Photo d’une femme cherchant le calme.
Photo d’une femme cherchant le calme. © Getty Images

Soigner le son pour ne pas devenir tous sourds

Il est urgent de décompresser, dites-vous…

"Nous perdons en capacité d’écoute pour deux motifs conjugués : l’omniprésence du bruit et la compression des sons. Aujourd’hui dans l’industrie, on écrase les sons, leur modulation, pour en faire une espèce de galette, qu’on va mettre à différents niveaux pour être toujours au-dessus du bruit ambiant, toujours entendu. On a fait écouter des sons compressés à des cochons d’Inde pendant quatre ou cinq heures, et on s’aperçoit que les cellules ciliées de l’oreille interne, très proches de celles de l’homme, finissent par ne plus travailler. C’est-à-dire qu’on entend moins bien, que l’on perd en nuance."

 

Investir dans un secteur ultra-porteur

L’audio, un secteur qui pèse autant que l’industrie pharmaceutique en France

"Nous avons commandé une étude à un cabinet de conseil et nous sommes arrivés au chiffre inédit de 30 milliards d’euros par an pour l’audio. Presque 2% du PIB, ce qui correspond à peu près au budget de l’armée ou au budget de l’industrie pharmaceutique. L’audio embrasse un spectre très large d’activités.

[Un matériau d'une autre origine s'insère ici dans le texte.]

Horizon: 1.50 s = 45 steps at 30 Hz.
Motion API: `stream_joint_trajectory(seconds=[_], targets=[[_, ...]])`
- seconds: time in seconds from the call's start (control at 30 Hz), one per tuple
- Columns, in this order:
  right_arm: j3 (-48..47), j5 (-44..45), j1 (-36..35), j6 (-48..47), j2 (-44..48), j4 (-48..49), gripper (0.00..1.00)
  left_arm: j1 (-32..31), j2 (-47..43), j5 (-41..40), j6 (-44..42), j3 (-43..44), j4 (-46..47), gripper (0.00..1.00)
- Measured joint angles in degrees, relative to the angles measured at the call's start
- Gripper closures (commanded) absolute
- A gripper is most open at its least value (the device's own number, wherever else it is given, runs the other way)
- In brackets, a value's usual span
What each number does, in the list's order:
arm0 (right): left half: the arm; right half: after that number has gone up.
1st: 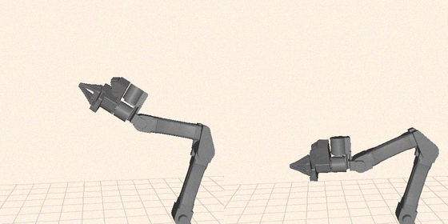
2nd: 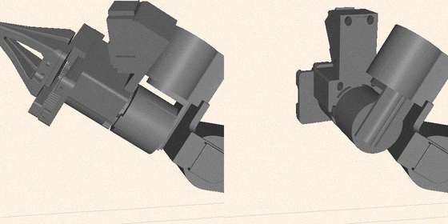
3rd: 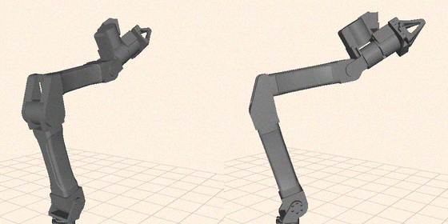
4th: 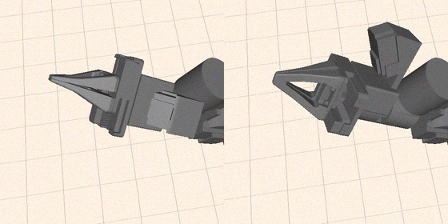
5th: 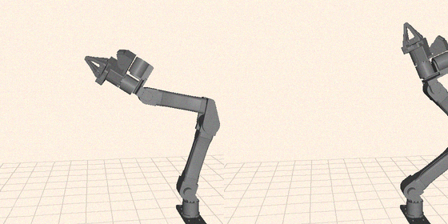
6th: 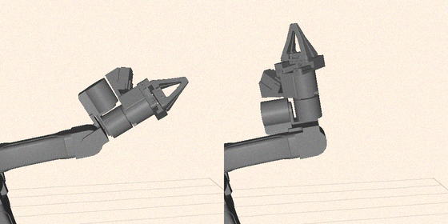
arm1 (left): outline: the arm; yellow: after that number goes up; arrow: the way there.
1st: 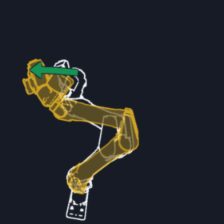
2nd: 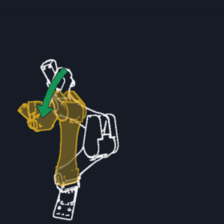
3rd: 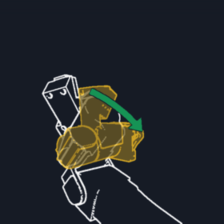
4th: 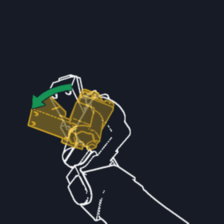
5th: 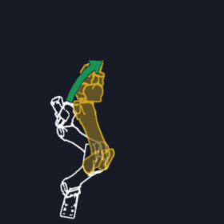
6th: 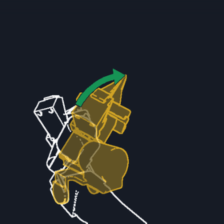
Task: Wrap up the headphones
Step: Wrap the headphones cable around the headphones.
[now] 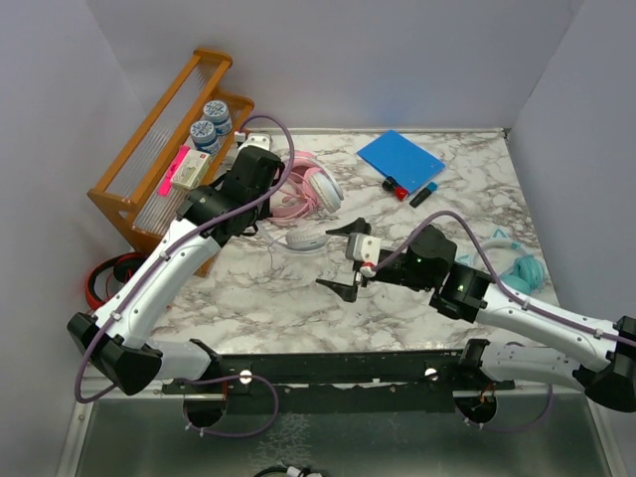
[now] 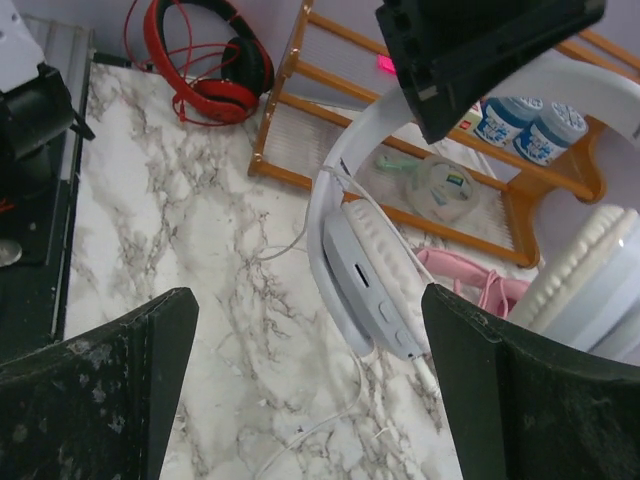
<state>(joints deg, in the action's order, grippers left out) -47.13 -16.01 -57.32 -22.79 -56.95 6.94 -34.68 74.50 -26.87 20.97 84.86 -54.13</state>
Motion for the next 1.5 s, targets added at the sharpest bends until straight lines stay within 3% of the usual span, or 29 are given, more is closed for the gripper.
stream_joint_trajectory(seconds=[0.43, 0.73, 0.97, 1.33, 1.5], targets=[[-7.2, 1.2, -3.1, -24.9, -11.9, -3.9, 0.00, -6.3, 1.7, -5.9, -4.4, 0.0, -0.2, 1.00], [-7.9, 1.6, -4.4, -32.6, -15.1, -7.7, 0.02, -6.5, 2.1, -7.1, -6.1, 1.2, -0.4, 1.00], [-9.3, 4.2, -4.6, -34.8, -17.4, -10.1, 0.16, -6.7, 2.2, -6.9, -7.1, 2.0, -0.4, 1.00], [-12.6, 7.6, -5.2, -38.2, -19.5, -13.5, 0.61, -7.6, 2.2, -6.2, -8.9, 2.1, -0.9, 1.00], [-12.7, 8.3, -5.4, -39.9, -19.4, -14.4, 0.63, -8.0, 2.2, -5.9, -10.3, 2.1, -1.4, 1.00]])
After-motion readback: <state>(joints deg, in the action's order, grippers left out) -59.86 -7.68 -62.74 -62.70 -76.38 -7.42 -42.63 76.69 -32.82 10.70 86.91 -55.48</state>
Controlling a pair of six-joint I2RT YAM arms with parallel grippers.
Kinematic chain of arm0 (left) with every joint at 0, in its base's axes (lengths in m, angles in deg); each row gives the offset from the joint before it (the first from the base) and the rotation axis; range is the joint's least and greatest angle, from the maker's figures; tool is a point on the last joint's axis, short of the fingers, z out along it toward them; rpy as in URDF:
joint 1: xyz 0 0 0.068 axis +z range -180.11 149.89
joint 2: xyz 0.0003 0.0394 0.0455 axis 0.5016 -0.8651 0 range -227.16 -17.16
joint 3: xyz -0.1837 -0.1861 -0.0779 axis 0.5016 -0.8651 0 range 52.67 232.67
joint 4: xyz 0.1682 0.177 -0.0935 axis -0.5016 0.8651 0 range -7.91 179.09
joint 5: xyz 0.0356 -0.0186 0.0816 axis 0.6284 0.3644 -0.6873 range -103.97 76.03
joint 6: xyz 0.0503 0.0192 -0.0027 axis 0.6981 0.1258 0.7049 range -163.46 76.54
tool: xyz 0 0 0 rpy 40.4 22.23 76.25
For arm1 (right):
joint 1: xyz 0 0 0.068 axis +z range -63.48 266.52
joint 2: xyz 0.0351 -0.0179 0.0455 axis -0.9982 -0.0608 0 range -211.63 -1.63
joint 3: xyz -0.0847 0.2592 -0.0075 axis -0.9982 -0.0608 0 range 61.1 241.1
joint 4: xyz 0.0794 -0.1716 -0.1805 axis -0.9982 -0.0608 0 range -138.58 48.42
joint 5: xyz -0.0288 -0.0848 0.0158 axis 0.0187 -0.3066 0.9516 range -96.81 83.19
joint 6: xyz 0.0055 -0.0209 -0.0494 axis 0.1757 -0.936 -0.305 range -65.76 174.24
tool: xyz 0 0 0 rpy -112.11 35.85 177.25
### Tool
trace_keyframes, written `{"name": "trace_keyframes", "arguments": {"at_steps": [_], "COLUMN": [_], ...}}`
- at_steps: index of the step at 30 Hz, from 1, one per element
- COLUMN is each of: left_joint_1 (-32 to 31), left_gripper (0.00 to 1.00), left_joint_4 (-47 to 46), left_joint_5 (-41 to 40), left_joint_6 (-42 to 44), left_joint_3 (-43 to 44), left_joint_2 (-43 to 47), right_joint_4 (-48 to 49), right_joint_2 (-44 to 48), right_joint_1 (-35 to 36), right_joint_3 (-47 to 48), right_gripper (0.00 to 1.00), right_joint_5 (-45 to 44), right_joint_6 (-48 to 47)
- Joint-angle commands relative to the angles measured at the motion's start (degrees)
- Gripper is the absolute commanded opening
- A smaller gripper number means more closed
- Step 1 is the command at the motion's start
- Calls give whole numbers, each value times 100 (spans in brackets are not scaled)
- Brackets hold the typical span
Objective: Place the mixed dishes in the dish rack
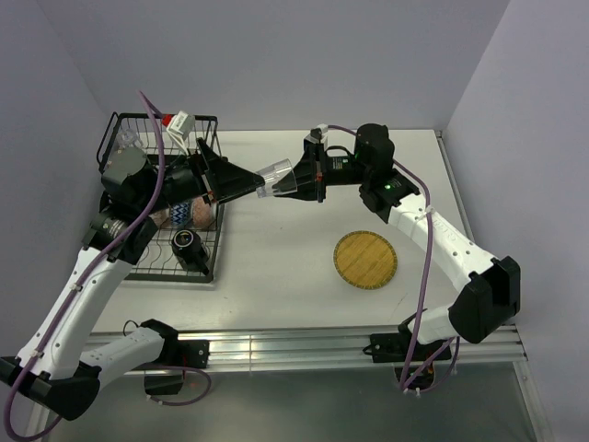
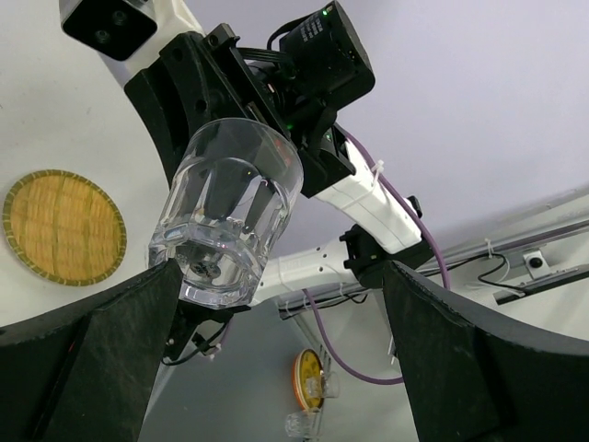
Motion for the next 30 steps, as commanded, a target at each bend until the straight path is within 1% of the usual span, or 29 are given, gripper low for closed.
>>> {"name": "trace_keyframes", "arguments": {"at_steps": [1, 3, 4, 9, 16, 18, 24, 29, 30], "left_joint_1": [-428, -428, -436, -428, -436, -436, -436, -428, -428], "left_gripper": [99, 99, 99, 99, 99, 99, 99, 99, 99], "left_joint_4": [539, 724, 978, 1507, 1929, 2200, 2395, 2773, 2869], "left_joint_5": [17, -53, -132, -562, -915, -1003, -1134, -1345, -1520], "left_joint_6": [377, 526, 666, 886, 1027, 1115, 1273, 1484, 1528], "left_joint_3": [74, 214, 276, 627, 716, 812, 856, 997, 1032], "left_joint_2": [-537, -581, -625, -713, -757, -784, -819, -898, -915], "right_joint_4": [574, 679, 731, 662, 530, 556, 820, 706, 723], "right_joint_2": [295, 304, 304, 400, 506, 550, 603, 708, 734], "right_joint_1": [669, 687, 722, 889, 1056, 1065, 1091, 1126, 1135], "right_joint_3": [582, 582, 582, 713, 951, 1003, 1126, 1259, 1267], "right_gripper": [0, 0, 0, 0, 0, 0, 0, 0, 0], "right_joint_5": [65, 65, 65, 3, -84, -111, -111, -146, -155], "right_joint_6": [233, 355, 391, 453, 488, 549, 856, 883, 909]}}
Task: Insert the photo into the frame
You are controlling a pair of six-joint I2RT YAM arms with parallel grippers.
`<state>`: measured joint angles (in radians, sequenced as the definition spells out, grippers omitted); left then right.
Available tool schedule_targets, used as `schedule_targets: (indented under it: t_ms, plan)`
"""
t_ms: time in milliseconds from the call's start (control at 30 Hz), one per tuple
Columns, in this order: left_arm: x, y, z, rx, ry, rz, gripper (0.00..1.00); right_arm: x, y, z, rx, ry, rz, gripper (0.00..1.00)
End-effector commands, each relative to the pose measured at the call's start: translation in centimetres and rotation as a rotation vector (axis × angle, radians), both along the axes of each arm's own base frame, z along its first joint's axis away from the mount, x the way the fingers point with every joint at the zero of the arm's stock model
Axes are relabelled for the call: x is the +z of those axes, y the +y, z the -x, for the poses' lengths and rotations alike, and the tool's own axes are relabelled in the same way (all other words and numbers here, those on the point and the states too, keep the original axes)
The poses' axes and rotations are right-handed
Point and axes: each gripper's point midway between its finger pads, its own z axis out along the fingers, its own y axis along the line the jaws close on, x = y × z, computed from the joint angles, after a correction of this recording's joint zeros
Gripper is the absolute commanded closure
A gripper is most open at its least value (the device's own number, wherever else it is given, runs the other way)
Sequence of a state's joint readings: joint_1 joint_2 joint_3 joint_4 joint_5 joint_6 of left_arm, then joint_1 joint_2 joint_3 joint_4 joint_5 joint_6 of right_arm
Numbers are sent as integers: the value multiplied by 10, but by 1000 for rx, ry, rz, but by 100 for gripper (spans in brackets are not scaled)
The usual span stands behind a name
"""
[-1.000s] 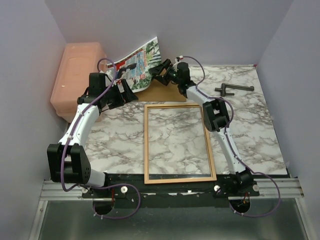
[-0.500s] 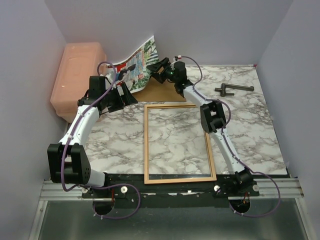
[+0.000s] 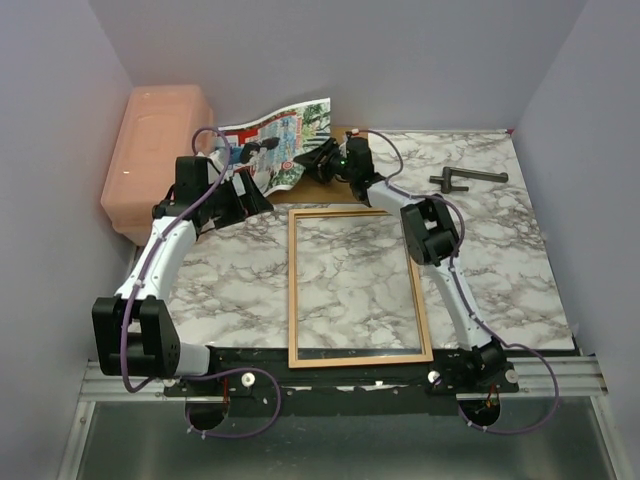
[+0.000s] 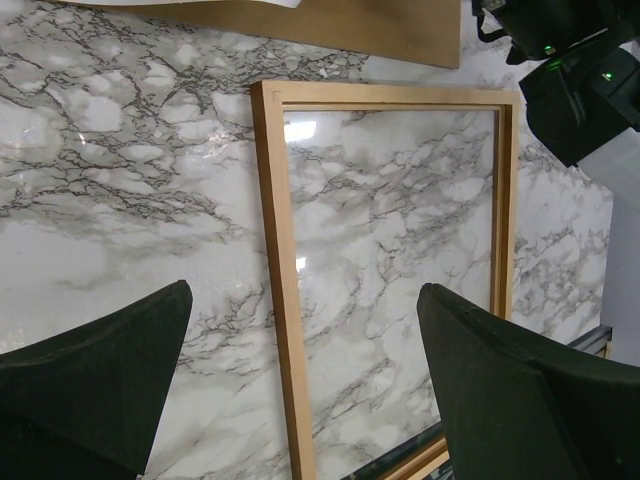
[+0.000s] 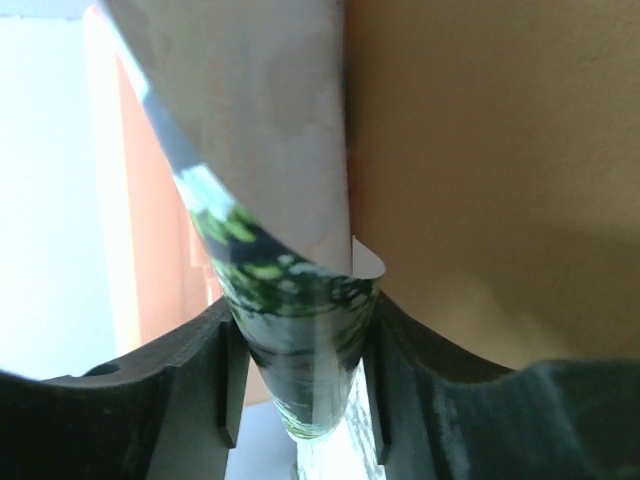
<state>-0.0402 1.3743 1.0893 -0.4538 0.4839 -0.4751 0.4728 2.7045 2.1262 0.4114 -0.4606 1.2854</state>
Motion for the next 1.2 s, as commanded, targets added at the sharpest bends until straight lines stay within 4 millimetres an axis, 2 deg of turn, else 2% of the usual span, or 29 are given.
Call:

Cela comprend la construction, l’acoustique du bâtiment, l’isolation, la réglementation thermique qui n’a pas cessé de grandir aussi. Les questions de santé et de prothèses pour accompagner ceux qui sont malentendants de naissance et ceux qui le deviennent avec l’âge. On a fait des progrès spectaculaires et on peut aujourd’hui supprimer totalement la surdité à travers un petit fil qu’on va rentrer dans l’oreille interne.

Nous avons ensuite les industries de production, d’enregistrement, et maintenant le multicanal avec tous les appareils liés. Le quatrième secteur, c’est celui de la relation images et sons, tout l’audiovisuel et le cinéma. Enfin, le dernier secteur, c’est la musique. Et c’est très large."

La voix, une carte d’identité

"Les aiguës, c’est le début de la vie, et ils sont ensuite toujours associés à la jeunesse. Car tout ce qui est petit produit des aigus, avec des fréquences élevées car ces sons sont facilement localisables. On entend très bien les pleurs d’un bébé…

 

Illustration d’une petite fille qui utilise sa voix.
Illustration d’une petite fille qui utilise sa voix. © Getty Images

A l’inverse, les graves se gagnent avec le temps, l’âge. Les cordes vocales deviennent de moins en moins souples. Et symboliquement, le grave est associé à une forme de maturité, de sagesse. On a observé que les femmes politiques ont la voix qui devient plus grave quand elles accèdent au pouvoir…"

"Mais ce qui frappe vraiment dans une voix, c’est son timbre, qui mêle grave et aigu mais aussi, la fréquence, la façon dont on fait respirer les phrases, dont on accentue certaines parties. C’est l’ensemble qui rend chaque personne facilement reconnaissable au téléphone. Et qui donne aussi de nombreuses indications sur l’humeur et la santé… On sait, en écoutant, comment va une personne."

Ecouter le monde pour mieux le voir

"Il y a eu un changement autour de l’audio. Nous avons pris conscience de son importance. Parce que nous avons constaté que les images nous trompaient souvent, que nous sommes las d’un univers visuel saturé. Nous voyons maintenant toute une jeunesse qui s’interroge et se met à écouter des podcasts, à écouter le monde pour mieux le voir, pour se faire une idée du réel. Tout simplement parce qu’il y a dans le sonore un élément de liberté qui n’existe pas dans le visuel. L’image nous guide, le son nous libère. Nous le ressentons d’autant plus que nous vivons une saturation du visuel. Il y a aussi un élément de confiance dans la voix."

 

Le son va probablement devenir ce qu’a été l’image au 20e siècle : un élément déterminant de notre relation au monde."